• _EXERCISE DESCRIPTION_:
Lines before the one containing "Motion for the" are excluded; retype that line and all remaining lines of the material exactly.

• _AVAILABLE DATA_:

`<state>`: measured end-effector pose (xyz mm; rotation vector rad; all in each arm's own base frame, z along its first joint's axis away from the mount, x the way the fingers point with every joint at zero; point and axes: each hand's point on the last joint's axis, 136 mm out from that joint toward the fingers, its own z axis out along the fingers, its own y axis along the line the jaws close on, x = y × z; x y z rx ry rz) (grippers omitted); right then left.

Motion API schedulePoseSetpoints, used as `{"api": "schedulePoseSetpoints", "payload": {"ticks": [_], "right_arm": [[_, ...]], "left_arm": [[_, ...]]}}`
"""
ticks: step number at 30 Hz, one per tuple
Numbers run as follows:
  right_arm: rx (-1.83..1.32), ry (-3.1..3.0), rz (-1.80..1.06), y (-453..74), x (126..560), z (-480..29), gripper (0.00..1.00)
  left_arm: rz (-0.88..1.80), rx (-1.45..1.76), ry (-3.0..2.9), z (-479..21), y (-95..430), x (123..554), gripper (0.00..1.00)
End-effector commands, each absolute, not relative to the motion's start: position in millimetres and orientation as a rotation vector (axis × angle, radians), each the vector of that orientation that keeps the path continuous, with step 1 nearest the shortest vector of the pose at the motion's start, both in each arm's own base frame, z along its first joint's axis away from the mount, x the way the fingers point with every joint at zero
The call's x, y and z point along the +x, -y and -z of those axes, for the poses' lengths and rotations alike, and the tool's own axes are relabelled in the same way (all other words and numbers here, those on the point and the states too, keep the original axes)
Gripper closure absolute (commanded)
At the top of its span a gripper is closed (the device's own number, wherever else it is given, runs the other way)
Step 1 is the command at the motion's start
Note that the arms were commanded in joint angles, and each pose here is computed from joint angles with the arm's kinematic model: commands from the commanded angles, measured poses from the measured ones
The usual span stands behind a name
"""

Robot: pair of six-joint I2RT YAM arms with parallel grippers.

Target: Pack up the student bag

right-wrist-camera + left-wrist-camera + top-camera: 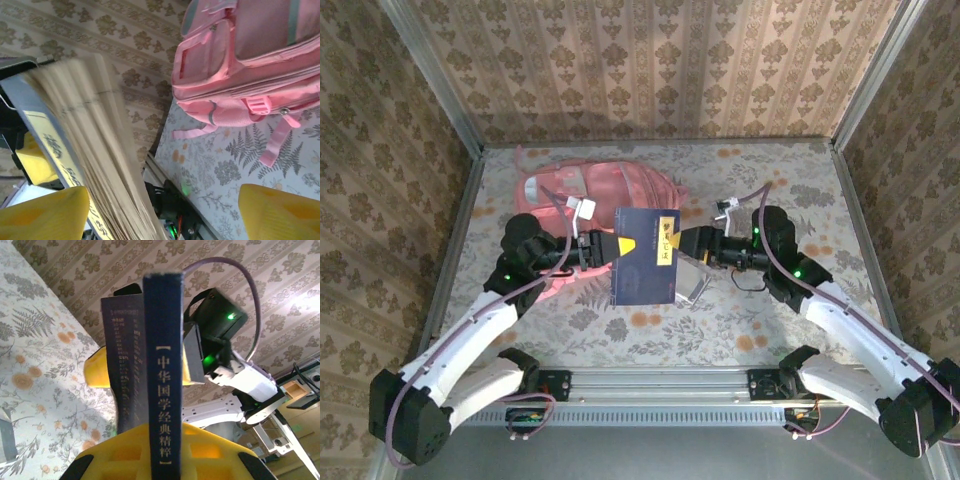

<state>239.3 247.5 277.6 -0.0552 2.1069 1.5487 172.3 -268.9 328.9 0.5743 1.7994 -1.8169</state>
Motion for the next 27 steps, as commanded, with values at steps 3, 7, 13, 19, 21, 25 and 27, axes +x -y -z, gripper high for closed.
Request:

• _YOUR RESPONSE_:
Motion for the next 27 steps, as commanded, with values at steps 3, 7, 13, 19, 21, 25 and 27, axes +x -y -z, gripper high for closed.
Request:

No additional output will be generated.